Stonehenge, archaeological digs and speaking stones of the past
It is said that a long, long time ago in Kalokol, Turkana, a small group of people had gathered around the evening bonfire to dance when the devil sauntered in from the desert. He told the small gathering that he had a song to sing, but before he sang it, he said that if any of them laughed, cried, or moved in any way while he sang his song, he would turn them into stone.
So the dancers stopped what they were doing, braced themselves and listened to the devil’s song. Some people thought the song was particularly hilarious and burst into laughter. They were promptly turned into stone. Some thought that it was sad and started weeping when they too were instantly frozen in place and turned to stone.
In the midst of the crowd, there was a Big Man who happened to be the chief. This man stared the devil down and for almost the entirety of the song refused to laugh, weep or even dance. But somewhere towards the end of it all, the devil saw a smile creep across his face and he too was turned into stone where he stood. To this date, when you visit the Speaking Stones of Kalokol, you will see the Big Man standing in the middle of his fallen subjects.
This story might be a myth, just as Kit Mikayi in Western Kenya is believed to be the answer to all human catastrophes and problems or it might not. You never really know with these things.
Kenya has an amalgamation of prehistoric, cultural and spiritual sites that resemble the Stonehenge in England.

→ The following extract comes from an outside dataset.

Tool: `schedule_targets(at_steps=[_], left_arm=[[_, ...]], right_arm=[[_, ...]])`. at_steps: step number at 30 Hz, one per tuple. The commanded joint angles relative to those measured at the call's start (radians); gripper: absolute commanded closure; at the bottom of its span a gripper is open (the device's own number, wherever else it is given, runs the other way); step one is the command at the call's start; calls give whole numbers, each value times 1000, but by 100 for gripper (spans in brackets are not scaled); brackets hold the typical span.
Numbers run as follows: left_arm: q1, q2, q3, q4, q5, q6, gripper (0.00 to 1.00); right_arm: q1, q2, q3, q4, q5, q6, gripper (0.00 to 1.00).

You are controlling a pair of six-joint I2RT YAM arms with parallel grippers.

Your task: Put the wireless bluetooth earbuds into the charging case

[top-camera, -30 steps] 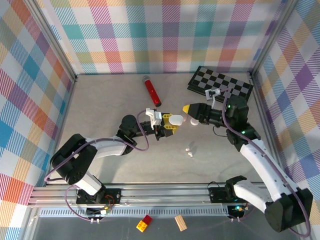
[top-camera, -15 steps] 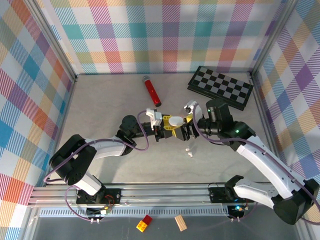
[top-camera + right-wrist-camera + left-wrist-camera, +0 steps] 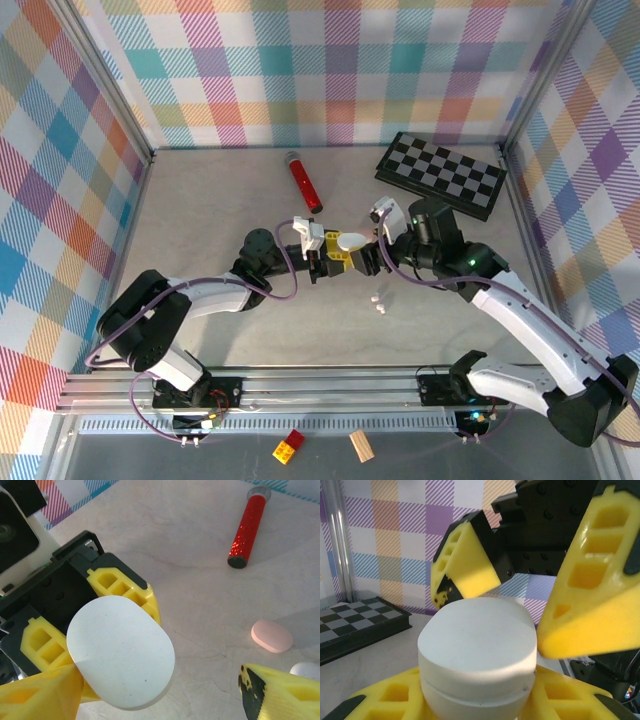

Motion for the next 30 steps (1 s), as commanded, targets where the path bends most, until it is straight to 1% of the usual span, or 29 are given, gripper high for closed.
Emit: schedule_targets(at_steps=[1,11,19,23,26,28,30], left_arm=[[-1,-42,-14,13,48,8,64],[-1,-55,-25,5,49,17,63],[0,-53,-32,10,44,22,63],[4,-48,-41,16,36,30,63],[21,-27,-52,83,30,3,63],[32,-19,-54,107,28,-10,63],[39,-22,-56,102,26,-10,63]], right_arm=[[-5,-30,5,71,71,14,20],[-6,-18,34,84,99,48,20],[-6,-24,45,57,57,55,17],[-8,-79,12,83,-10,58,16],[-20,-138,-19,90,-40,89,15],[-42,-180,-46,98,-56,131,15],[-95,-222,-86,101,-84,210,15]])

For lessons in cultures past, you could visit:
- Kariandusi Prehistoric Site in Elementeita
- Olorgesailie Prehistoric Site near Lake Magadi
- Hyrax Hill Prehistoric Site near Nakuru
- Koobi Fora Prehistoric Site in the northern shores of Lake Turkana
Or you could just go to the Nairobi National Museum for a full list of all these interestingly ancient discoveries that shade some light into how our ancestors lived.

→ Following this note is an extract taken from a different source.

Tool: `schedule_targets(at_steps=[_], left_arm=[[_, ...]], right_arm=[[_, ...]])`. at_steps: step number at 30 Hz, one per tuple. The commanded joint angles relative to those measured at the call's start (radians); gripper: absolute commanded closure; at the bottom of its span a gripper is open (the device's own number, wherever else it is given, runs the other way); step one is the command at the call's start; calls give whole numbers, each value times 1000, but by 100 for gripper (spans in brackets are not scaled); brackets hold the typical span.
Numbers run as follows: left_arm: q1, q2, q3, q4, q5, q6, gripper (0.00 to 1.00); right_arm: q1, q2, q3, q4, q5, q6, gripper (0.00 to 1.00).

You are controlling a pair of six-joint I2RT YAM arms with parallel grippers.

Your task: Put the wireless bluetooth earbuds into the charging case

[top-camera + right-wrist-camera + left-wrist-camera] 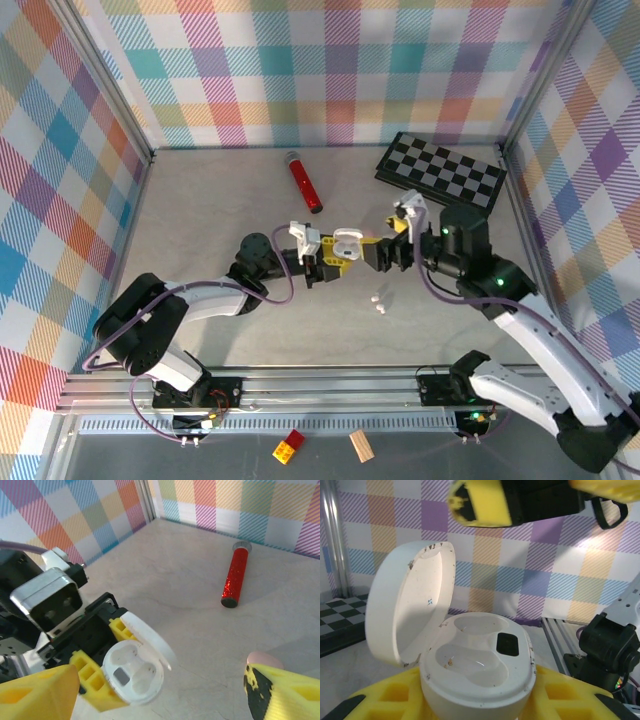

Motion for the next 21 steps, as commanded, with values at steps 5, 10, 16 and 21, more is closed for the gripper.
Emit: schedule_targets(at_steps=[5,10,16,21], left_arm=[[32,-23,-25,63,5,-3,63],[37,-61,-47,26,0,11,63],[37,-87,-62,2,-12,22,63],[37,-80,-58,-1,-8,21,63]], right_arm=[[-255,-107,-193,27,-117,340,16],[-355,-67,-350,27,-146,527,20],[-354,63,-509,173,-268,683,26],[-345,192,-528,207,-347,657,28]])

From forests to snow-capped mountains; low lying plains and deep blue seas, Kenya has it all. Many of these places you can simply drive to, some you would have to sail to and others you would have to climb. The country has a total of 54 national parks and game reserves all of which are home to a plethora of animal species that inspire awe. With 42 tribes spread across the map, Kenya is a melting pot of experiences, traditions, cultures, food, and attractions.
Take the time to visit the different parts of this country. Learn how to say hello in every language; learn their dances, taste their food and get a glimpse into their culture. Marvel at the differences and enjoy something other than your own company. Take the chance to travel to a new place throughout the year. Even if it is for no reason other than ‘Because it’s there!’